Cap iblis sebagai pembangkang setelah terang-terangan menolak perintah Tuhan supaya bersujud kepada Nabi Adam menjadi tantangan tersendiri bagi manusia. Sebab setelah itu, iblis memproklamirkan diri sebagai musuh utama manusia sampai hari kiamat karena permintaannya untuk hidup abadi dikabulkan. Kerjaannya tidak lain adalah menjerumuskan keturunan Adam ke dalam lembah kesesatan. Kata iblis, “Dan pasti aku akan menyesatkan mereka semua”. (QS. al Hijr: 39).
Usaha penyesatan iblis itu dilakukan dengan seribu cara, mulai dari yang halus sampai yang kasar. Salah satunya ghuluw atau berlebihan dalam beragama yang menjadi sumber sikap fanatisme. Sikap ini, apabila telah akut dalam pribadi seseorang akan menjadi virus berbahaya, apalagi fanatisme berlebihan dalam agama, dan lebih berbahaya lagi kultus individu. Apabila berlarut-larut akan mengkristal menjadi kebutaan dan ketulian sehingga yang bersangkutan menjadi individu yang tertutup dan susah untuk diajak berdialog.

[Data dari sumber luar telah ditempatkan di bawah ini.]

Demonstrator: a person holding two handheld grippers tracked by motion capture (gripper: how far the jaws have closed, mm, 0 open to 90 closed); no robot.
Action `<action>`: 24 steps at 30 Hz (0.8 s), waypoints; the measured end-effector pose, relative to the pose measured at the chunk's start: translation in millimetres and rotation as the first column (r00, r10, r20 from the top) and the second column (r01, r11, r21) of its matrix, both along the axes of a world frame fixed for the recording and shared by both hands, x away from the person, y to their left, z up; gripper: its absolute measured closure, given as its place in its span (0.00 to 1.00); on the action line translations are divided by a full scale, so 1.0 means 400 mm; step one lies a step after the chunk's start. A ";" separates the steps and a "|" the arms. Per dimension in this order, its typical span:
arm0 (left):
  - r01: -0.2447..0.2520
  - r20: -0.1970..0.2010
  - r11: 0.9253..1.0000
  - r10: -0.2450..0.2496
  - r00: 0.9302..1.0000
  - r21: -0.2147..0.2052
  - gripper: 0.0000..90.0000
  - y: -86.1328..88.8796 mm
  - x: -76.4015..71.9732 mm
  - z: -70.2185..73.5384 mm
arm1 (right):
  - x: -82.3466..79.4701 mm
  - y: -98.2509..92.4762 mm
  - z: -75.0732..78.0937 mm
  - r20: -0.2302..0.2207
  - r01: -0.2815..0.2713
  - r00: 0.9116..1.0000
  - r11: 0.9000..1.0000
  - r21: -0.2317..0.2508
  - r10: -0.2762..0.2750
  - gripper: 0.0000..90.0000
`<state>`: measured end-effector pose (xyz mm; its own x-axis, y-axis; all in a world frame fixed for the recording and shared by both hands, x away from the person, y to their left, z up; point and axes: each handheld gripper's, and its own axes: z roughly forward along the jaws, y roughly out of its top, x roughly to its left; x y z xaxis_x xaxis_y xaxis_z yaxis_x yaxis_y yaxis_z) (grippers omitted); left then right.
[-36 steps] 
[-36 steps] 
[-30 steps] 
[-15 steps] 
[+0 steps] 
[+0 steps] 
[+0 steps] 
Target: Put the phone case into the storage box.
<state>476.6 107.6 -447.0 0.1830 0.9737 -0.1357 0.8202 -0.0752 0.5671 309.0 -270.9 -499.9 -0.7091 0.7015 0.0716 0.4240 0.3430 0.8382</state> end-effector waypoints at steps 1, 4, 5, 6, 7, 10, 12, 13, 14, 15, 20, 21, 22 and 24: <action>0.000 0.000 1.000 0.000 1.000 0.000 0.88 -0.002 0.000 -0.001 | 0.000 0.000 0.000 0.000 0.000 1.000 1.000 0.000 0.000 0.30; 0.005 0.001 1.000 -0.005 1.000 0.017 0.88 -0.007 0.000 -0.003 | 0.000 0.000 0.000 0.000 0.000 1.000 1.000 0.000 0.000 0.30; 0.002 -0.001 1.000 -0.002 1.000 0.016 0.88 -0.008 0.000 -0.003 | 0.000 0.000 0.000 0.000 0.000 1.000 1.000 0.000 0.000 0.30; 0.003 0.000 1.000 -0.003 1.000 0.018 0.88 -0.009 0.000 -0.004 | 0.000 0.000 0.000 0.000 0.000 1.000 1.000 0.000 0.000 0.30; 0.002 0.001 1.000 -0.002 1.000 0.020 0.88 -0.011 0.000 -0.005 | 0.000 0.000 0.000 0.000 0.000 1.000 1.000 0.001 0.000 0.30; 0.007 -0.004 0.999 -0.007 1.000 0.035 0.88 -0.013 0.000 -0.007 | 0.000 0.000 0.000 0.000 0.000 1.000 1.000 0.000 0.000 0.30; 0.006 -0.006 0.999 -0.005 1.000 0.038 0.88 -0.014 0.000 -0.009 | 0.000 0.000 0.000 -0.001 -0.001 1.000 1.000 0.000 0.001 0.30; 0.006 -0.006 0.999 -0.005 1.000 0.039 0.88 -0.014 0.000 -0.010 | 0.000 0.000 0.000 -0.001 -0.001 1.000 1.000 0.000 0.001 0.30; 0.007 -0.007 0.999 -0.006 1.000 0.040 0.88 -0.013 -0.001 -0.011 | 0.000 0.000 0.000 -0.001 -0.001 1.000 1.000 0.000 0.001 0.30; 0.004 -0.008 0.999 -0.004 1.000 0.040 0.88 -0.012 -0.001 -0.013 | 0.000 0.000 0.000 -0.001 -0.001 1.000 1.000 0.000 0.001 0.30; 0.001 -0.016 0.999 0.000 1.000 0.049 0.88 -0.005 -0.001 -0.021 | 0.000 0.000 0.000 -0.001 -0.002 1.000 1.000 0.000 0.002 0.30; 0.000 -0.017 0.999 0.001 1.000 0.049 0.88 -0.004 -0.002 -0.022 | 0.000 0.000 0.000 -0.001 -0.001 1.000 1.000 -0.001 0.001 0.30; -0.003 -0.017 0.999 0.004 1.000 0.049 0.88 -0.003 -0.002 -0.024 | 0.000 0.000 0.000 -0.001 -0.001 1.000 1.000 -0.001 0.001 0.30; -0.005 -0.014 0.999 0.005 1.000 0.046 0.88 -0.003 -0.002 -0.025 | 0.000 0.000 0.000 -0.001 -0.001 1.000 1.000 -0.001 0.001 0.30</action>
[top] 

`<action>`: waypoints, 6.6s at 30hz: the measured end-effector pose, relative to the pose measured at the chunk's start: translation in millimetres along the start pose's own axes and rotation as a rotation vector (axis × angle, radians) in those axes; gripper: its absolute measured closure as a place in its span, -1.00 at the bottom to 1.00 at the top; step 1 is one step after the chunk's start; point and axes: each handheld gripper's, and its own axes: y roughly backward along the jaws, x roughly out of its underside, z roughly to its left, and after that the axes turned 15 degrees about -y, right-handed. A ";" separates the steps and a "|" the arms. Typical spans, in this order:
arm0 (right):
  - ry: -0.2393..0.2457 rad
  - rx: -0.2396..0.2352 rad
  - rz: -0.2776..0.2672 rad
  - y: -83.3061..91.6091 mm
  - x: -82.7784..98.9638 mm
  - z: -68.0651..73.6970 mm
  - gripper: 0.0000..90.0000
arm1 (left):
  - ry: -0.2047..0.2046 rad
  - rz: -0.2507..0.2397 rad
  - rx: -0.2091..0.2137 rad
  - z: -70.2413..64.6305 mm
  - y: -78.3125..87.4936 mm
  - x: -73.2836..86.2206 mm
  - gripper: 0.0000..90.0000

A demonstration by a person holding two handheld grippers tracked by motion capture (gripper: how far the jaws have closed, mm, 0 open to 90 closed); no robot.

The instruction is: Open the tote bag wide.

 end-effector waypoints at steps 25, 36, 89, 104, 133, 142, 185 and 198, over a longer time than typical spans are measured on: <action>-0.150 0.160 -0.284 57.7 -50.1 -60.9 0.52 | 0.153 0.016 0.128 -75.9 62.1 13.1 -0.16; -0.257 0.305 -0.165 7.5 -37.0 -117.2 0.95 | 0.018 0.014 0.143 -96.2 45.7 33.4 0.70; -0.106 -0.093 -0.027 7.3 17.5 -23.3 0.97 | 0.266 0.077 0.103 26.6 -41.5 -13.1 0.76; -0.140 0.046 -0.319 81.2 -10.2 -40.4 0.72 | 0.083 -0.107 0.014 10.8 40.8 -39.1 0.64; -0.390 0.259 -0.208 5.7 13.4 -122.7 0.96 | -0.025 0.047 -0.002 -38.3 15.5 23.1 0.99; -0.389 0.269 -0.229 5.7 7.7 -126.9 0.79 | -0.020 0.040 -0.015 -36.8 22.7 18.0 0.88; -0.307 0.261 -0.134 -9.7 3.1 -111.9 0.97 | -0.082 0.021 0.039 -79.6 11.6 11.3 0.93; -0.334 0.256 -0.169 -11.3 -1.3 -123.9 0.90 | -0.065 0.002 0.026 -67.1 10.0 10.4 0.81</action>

Ghuluw sangat berbahaya karena menjadi model kesesatan yang sulit disembuhkan. Beda jika seseorang hanya sesat karena keliru memahami teks-teks keagamaan, ia lebih mudah diluruskan dengan penyadaran intelektual. Tapi apabila ghuluw sudah merasuki kalbu manusia menjadi sulit dikembalikan ke jalan asal keagamaannya yang “waras”. Inilah salah satu trik iblis menyesatkan manusia.

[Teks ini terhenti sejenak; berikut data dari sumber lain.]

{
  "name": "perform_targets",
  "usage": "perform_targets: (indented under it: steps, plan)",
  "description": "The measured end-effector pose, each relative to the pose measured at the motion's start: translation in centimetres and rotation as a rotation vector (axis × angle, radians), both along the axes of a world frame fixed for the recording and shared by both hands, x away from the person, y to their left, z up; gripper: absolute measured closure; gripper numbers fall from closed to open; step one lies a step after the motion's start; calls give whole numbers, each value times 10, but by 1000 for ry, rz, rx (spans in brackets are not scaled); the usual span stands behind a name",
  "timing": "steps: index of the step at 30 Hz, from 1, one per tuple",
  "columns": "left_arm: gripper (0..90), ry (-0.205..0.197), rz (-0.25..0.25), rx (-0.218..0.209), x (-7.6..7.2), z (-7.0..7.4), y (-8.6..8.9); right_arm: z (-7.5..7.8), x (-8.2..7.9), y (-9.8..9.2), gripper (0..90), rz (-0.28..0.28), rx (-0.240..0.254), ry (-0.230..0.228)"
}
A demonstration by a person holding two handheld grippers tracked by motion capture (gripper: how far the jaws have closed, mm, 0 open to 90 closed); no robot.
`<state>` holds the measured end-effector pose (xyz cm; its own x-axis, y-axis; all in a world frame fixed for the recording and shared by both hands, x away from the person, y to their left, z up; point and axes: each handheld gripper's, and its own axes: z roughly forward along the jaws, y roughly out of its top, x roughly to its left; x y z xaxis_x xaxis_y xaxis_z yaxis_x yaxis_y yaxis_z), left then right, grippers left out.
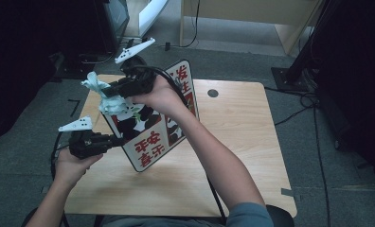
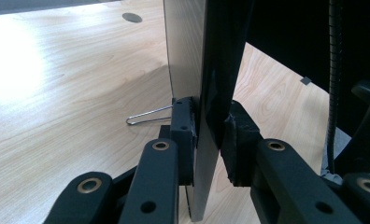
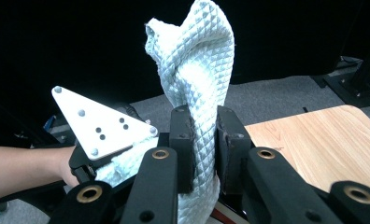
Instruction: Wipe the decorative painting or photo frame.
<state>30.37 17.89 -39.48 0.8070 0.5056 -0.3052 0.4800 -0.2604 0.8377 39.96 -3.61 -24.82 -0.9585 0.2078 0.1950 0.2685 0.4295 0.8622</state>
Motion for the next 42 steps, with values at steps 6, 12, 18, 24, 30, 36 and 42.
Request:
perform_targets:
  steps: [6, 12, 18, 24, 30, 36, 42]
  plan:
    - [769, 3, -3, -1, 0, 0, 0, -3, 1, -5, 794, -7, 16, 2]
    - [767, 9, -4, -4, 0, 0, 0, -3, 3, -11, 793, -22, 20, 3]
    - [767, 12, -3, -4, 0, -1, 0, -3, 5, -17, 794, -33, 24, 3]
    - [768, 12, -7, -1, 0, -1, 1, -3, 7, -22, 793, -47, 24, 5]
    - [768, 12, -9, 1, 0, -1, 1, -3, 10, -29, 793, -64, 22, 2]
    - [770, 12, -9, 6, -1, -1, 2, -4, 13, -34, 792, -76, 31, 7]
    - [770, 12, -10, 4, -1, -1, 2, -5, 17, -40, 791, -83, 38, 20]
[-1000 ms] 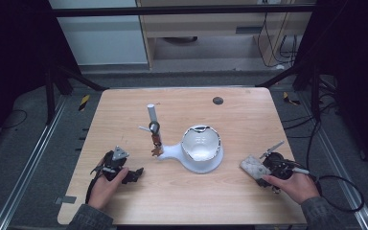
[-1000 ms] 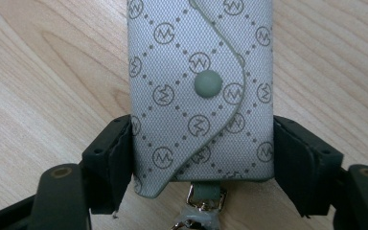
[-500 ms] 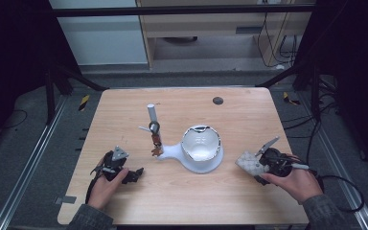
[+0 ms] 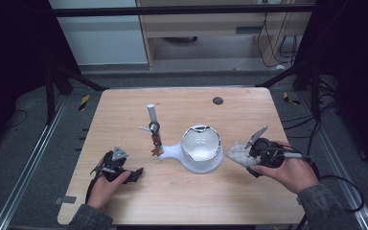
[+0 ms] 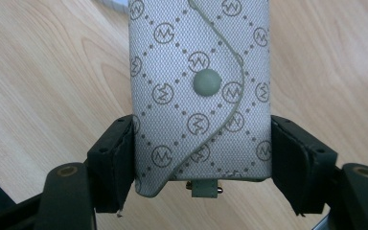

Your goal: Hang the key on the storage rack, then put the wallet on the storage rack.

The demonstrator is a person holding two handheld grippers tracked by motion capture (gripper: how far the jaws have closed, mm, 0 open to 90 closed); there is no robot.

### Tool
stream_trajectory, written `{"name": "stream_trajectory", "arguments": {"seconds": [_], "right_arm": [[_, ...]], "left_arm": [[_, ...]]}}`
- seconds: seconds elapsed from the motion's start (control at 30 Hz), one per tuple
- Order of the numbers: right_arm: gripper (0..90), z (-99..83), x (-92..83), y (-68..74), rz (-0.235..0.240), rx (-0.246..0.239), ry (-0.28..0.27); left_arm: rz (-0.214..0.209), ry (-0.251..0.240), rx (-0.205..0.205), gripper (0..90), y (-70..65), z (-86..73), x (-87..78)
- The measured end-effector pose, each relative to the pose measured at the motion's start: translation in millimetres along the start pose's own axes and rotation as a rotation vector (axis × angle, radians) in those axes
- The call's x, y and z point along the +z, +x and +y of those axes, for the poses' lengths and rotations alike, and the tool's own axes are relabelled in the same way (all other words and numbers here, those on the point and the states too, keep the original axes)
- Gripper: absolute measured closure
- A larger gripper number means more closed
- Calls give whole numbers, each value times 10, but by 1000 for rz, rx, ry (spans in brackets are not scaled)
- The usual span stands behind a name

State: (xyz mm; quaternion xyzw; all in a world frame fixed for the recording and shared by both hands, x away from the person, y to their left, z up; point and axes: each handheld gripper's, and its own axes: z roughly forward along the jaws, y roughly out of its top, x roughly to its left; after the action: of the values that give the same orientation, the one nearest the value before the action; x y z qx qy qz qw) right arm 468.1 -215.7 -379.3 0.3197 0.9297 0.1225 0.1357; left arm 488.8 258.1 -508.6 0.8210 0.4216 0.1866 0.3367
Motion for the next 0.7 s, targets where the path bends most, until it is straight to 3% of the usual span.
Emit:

Hari ini dan kemaren, media memberitakan penyerangan terhadap ustad. Mungkin saja kasus kriminal biasa . Namun, penyebabnya yang paling mungkin karena soal materi ceramah yang disampaikan tidak sesuai dengan anutan penyerang atau aktor dibaliknya. Kalau kemungkinan kedua yang menjadi penyebabnya, maka, ini jelas sebuah kegilaan sikap beragama.
Fenomena kegilaan seperti ini jelas dilakukan oleh orang yang tidak waras dan bukan oleh orang yang waras. Benar, ini akibat ghuluw yang telah merasuki hati pelaku. Untuk itu, hal seperti ini harus diungkap seterang-terangnya karena akibatnya sangat serius. Persatuan dan solidaritas sosial-keagamaan yang selama ini terbangun dengan indah akan hancur. Dan jelas ini mengancam kesatuan dan keutuhan bangsa.

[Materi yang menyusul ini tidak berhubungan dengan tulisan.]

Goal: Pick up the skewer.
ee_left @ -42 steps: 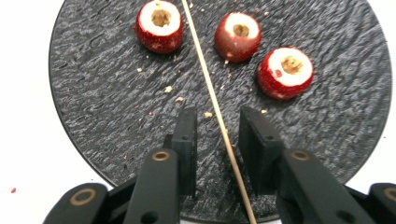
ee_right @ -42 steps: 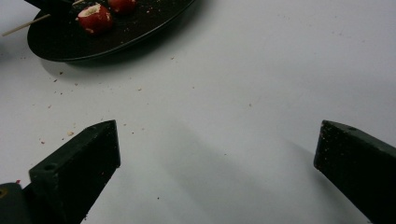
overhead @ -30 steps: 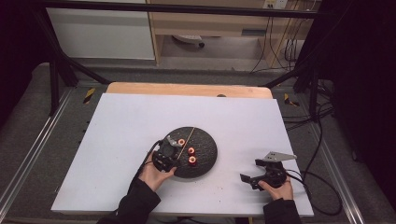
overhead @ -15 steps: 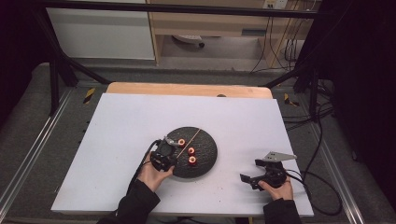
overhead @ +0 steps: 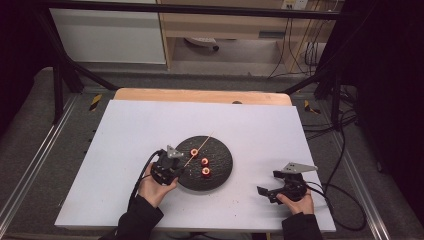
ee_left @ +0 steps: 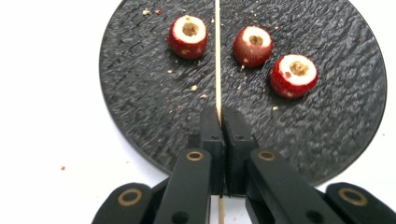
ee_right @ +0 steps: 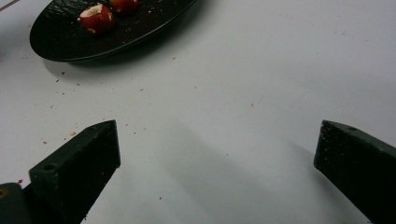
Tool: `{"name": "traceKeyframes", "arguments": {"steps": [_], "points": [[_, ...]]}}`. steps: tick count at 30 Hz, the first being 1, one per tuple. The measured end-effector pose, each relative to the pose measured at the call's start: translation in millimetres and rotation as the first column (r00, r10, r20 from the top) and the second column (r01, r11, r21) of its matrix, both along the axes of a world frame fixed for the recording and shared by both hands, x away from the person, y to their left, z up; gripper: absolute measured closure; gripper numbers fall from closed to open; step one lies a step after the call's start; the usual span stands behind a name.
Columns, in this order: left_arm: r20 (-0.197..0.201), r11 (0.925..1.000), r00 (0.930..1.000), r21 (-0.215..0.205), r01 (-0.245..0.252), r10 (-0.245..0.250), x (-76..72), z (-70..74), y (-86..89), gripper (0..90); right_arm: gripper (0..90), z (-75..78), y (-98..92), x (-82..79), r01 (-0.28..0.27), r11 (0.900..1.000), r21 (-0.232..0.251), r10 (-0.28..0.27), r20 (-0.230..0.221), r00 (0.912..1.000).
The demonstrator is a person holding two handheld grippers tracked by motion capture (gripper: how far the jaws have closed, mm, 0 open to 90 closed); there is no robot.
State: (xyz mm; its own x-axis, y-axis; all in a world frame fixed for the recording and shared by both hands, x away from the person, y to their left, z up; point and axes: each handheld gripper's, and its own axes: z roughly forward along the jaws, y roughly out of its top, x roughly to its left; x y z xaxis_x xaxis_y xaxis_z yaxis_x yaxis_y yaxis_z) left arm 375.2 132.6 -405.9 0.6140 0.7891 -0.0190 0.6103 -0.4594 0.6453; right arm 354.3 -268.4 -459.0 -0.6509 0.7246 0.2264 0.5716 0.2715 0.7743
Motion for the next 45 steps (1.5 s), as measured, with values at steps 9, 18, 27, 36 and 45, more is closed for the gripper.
{"name": "traceKeyframes", "arguments": {"steps": [9,18,27,36,45], "points": [[0.053,0.9961,0.9981,-0.08,0.036,-0.032,-14.1,-2.7,31.0,88.0,0.9,-0.4,0.2,0.1,0.0,1.0,-0.004,0.0,0.0,1.0],[0.094,0.9897,0.9948,-0.134,0.05,-0.038,-30.7,-10.4,57.1,87.9,0.9,-0.7,0.8,-0.1,0.004,1.0,-0.003,-0.004,-0.006,1.0],[0.132,0.982,0.9904,-0.178,0.064,-0.041,-51.3,-18.7,85.2,87.9,1.0,-1.4,1.5,0.4,0.006,1.0,-0.005,-0.006,-0.007,1.0],[0.173,0.9752,0.9809,-0.186,0.121,-0.088,-63.7,-21.2,90.5,87.9,1.0,2.7,7.7,1.0,0.005,1.0,0.007,-0.005,-0.007,1.0],[0.192,0.9722,0.9793,-0.21,0.103,-0.062,-62.6,-24.6,94.9,87.9,0.6,16.2,25.2,4.9,0.002,1.0,-0.001,-0.002,-0.001,1.0]]}}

Nabi Muhammad sebagai juru selamat manusia kemudian mewanti-wanti dan memberi solusi terlepas dari perangkap ghuluw. Seperti diriwayatkan oleh Imam Muslim, beliau bersabda, “agama itu mudah, jangan berlebih-lebihan dalam agama, karena jika demikian agama yang akan menundukkanmu (menjadi fanatik)”.
Celakanya, masih banyak yang terpedaya oleh ghuluw meski Nabi telah mengingatkan. Mereka membentuk ruang-ruang pembenaran yang dipaksakan atas nama agama. Mereka menganggap mencaci, menghina, memaksa, mengintimidasi, mempersekusi, menuduh kafir dan sejenisnya sebagai pekerjaan agama yang bernilai pahala.
Lebih jauh, tentu akan berakibat pada tumbuhnya sikap intoleransi. Selanjutnya bisa ditebak, pasti kekacauan dan bahkan kekerasan pasti lahir sebagai reaksi atas perbedaan yang ada dan atas kenyataan-kenyataan sosial yang semakin berkembang. Dan itu, bila dibiarkan terus berlanjut akan menjadi petaka bagi bangsa Indonesia yang plural; agama, etnis dan golongan.
Solusinya, “Yang waras jangan mengalah”. Dalam arti terus melakukan upaya membentengi umat Islam dari virus ghuluw. Maka konsep moderasi beragama seperti digagas NU dan Muhammadiyah harus terus ditingkatkan gairahnya sebagai basis perjuangan menjaga keutuhan bangsa dari rongrongan orang-orang “gila bergama” yang mafsadatnya menjadi bom waktu dan kapan saja bisa meledak menghancurkan tatanan kedamaian di negeri ini.